Internal factors of education Flashcards
Teaching Labelling and Stereotypes
Harvey and Slatin (1975)- showed photos of pupils to 96 primary school teachers and ask them which would most likely succeed. The white,middle class students were identified as most likely. Teachers have a stereotyped ‘ideal pupil’ which they compare students to. Teachers stereotypes can lead to The Halo Effect- teachers sees the pupil as an ‘angel’ and treats them accordingly, the opposite can happen where pupils are stereotyped as ‘deviant’ and were given less support and harsher punishment. This affects educational achievement.

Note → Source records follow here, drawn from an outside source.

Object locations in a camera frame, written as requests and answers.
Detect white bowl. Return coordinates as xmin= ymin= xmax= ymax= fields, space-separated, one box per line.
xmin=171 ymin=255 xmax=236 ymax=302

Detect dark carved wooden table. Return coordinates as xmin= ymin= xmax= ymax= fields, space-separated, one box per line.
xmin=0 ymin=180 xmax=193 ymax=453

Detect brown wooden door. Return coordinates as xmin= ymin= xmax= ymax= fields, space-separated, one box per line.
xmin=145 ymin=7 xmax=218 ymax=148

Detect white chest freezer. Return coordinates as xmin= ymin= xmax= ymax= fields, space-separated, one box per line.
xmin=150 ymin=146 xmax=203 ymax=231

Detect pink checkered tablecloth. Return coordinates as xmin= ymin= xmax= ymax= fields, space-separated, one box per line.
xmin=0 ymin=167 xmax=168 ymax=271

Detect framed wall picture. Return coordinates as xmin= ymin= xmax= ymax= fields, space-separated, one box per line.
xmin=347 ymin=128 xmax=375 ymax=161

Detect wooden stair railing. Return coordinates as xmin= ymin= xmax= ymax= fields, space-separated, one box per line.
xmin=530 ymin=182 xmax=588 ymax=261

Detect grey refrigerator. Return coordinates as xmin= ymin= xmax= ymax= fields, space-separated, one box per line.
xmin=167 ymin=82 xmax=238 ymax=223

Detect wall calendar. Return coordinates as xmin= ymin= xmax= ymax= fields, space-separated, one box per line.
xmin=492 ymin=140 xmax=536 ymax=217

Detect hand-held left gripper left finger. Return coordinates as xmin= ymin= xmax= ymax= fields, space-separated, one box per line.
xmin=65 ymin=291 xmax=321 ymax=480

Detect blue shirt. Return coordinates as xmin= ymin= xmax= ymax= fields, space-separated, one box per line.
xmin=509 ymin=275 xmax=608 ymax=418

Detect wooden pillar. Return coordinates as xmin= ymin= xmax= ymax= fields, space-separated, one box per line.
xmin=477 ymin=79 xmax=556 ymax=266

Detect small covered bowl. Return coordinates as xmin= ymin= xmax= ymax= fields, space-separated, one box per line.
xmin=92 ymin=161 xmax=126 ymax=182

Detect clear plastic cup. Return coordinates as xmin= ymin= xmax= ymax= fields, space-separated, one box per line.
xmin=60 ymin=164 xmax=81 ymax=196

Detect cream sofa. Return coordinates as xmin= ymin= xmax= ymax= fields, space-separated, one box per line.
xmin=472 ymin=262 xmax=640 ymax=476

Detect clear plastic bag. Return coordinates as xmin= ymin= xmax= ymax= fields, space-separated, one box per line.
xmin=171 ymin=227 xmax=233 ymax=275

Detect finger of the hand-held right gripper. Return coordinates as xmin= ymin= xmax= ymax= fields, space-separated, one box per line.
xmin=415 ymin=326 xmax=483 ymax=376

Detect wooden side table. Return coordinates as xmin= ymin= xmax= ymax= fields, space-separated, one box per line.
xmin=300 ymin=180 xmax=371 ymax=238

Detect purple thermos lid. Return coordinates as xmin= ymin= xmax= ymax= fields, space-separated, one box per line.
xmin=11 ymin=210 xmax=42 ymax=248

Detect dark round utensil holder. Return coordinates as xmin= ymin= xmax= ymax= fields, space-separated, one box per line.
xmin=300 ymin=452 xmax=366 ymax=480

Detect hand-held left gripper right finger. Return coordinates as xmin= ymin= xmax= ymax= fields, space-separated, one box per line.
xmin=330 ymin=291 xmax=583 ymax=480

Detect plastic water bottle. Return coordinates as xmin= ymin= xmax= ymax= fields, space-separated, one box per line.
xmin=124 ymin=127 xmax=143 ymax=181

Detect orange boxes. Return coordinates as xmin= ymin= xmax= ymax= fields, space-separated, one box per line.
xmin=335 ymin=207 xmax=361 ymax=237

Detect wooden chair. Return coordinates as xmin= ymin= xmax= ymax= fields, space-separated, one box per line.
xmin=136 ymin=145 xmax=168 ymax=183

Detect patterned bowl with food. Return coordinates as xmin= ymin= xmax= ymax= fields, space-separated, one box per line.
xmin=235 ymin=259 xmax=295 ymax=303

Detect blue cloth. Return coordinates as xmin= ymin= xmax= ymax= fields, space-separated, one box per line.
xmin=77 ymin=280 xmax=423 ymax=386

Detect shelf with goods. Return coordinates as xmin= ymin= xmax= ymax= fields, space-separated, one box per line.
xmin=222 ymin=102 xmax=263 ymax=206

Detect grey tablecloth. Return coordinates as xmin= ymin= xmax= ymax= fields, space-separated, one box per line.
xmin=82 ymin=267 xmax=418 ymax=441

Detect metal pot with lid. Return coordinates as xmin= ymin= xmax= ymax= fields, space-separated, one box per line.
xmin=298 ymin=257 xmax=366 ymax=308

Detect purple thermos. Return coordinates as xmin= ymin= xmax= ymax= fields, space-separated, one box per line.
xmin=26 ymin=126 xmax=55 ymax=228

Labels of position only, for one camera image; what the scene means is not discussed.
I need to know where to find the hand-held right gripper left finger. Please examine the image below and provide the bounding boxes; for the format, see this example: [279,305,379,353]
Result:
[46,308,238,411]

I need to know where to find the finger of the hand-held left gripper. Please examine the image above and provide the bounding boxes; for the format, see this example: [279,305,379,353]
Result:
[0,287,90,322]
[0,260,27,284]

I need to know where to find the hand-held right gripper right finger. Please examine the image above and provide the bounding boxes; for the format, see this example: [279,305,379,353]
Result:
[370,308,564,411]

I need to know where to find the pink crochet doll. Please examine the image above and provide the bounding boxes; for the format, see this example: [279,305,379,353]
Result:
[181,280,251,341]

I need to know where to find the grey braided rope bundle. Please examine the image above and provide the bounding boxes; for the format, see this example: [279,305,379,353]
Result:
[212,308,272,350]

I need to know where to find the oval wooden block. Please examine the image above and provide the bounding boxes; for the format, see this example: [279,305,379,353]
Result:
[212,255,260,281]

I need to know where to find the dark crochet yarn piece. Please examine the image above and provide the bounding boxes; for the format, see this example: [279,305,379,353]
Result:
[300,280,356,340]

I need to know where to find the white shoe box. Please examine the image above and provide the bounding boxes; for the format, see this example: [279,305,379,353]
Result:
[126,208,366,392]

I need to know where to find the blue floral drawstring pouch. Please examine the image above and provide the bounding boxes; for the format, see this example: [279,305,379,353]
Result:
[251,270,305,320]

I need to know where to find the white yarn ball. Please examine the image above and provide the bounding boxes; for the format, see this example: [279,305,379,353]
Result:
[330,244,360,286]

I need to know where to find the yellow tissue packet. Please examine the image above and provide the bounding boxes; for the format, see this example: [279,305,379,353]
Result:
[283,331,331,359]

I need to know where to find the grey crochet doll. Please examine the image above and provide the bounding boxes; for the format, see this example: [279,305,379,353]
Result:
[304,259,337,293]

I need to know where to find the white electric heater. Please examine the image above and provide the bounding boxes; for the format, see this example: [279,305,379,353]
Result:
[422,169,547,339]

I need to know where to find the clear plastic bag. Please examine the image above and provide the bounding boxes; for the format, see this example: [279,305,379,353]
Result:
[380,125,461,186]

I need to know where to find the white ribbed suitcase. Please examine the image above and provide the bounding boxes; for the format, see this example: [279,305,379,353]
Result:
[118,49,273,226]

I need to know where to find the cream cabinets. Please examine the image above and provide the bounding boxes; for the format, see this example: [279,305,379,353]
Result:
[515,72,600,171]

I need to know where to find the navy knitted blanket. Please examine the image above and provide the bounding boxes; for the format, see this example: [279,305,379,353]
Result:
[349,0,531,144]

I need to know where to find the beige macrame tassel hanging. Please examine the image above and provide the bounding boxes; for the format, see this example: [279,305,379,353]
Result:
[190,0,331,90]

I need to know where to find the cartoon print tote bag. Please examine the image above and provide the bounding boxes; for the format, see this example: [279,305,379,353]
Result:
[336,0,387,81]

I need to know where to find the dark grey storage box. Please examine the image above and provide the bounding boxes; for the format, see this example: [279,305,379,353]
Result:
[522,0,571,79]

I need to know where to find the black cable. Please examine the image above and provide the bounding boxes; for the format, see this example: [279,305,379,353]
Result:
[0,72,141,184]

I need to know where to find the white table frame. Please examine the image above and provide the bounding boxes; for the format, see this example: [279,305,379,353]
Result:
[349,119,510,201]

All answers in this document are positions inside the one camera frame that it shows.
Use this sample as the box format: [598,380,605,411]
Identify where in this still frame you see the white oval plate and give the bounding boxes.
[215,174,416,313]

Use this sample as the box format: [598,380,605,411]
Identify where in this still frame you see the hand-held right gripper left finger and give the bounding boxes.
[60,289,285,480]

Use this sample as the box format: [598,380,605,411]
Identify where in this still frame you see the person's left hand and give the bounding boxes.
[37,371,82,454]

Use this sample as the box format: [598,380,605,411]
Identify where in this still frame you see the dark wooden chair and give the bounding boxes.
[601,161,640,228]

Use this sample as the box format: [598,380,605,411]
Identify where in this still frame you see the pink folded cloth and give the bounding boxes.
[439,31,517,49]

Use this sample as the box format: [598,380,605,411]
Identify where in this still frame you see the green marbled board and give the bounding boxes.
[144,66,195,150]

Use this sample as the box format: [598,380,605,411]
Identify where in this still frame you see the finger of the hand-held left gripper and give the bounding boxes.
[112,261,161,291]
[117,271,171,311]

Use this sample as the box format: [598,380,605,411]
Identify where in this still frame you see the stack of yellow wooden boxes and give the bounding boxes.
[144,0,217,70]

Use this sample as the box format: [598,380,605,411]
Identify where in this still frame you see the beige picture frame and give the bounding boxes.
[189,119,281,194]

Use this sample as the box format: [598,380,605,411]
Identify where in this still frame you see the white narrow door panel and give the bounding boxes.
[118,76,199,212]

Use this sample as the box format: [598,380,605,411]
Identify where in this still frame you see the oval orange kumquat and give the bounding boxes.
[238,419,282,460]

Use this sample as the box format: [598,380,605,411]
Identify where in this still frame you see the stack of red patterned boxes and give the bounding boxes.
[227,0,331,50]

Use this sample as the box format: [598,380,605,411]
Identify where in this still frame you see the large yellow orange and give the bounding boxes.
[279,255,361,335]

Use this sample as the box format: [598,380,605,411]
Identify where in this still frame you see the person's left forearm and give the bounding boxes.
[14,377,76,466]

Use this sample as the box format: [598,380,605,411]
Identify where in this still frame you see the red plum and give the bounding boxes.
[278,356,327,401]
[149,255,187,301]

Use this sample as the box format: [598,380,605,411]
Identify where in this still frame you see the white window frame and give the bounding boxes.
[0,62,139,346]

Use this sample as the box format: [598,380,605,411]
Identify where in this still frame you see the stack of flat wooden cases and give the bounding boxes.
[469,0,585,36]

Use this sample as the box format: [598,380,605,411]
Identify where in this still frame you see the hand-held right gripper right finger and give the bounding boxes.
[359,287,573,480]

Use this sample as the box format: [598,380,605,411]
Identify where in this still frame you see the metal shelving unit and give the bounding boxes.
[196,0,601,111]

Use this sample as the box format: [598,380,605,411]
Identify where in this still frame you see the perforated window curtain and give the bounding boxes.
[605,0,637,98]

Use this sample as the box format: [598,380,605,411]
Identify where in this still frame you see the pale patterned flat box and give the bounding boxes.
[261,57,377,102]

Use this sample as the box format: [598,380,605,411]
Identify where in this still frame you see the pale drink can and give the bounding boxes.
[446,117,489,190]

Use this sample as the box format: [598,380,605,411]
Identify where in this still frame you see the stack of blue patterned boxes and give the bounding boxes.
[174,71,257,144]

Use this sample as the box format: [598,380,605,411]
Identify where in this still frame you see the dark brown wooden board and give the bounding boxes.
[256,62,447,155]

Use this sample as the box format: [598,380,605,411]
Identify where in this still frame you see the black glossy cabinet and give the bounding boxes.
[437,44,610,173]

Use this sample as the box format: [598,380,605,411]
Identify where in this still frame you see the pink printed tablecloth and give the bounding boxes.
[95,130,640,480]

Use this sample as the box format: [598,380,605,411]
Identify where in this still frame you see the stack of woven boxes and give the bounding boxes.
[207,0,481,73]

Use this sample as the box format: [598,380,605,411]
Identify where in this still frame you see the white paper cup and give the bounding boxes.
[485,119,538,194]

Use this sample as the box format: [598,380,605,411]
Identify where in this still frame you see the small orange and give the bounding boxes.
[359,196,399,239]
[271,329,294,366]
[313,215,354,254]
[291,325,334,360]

Waterhouse (2004) - found evidence teacher stereotypes became fixed therefore all behaviour in a classroom will be interpreted based on based on that stereotype- this is called pivotal identity
Internal factor- Setting and streaming
The stream/set can affect educational achievement. W/C most likely in lower sets and receive negative labels and stereotypes from teachers and also form anti school subcultures
Ball (1981) found evidence of streams/sets causing differences in achievement:
Top stream - encouraged to achieve and take academic subjects.
• Bottom stream - encouraged to settle for vocational subjects.
Internal factor- Educational triage
Billboard and Youdell (2000) found that schools divided pupils in to 3 groups. Group 2 get most of schools attention because they will make biggest difference to the schools position on league tables
Internal factor- Pupil subcultures
Lacey (1970) explains how sub-cultures are formed in schools, through 2 processes:
1. Differentiation - making students different. Streaming/setting, stereotypes and labelling all serve to differentiate between less able and more able students.
2. Polarisation - students become one extreme or the other. Differentiation causes students to respond by joining a pro or anti school sub-culture.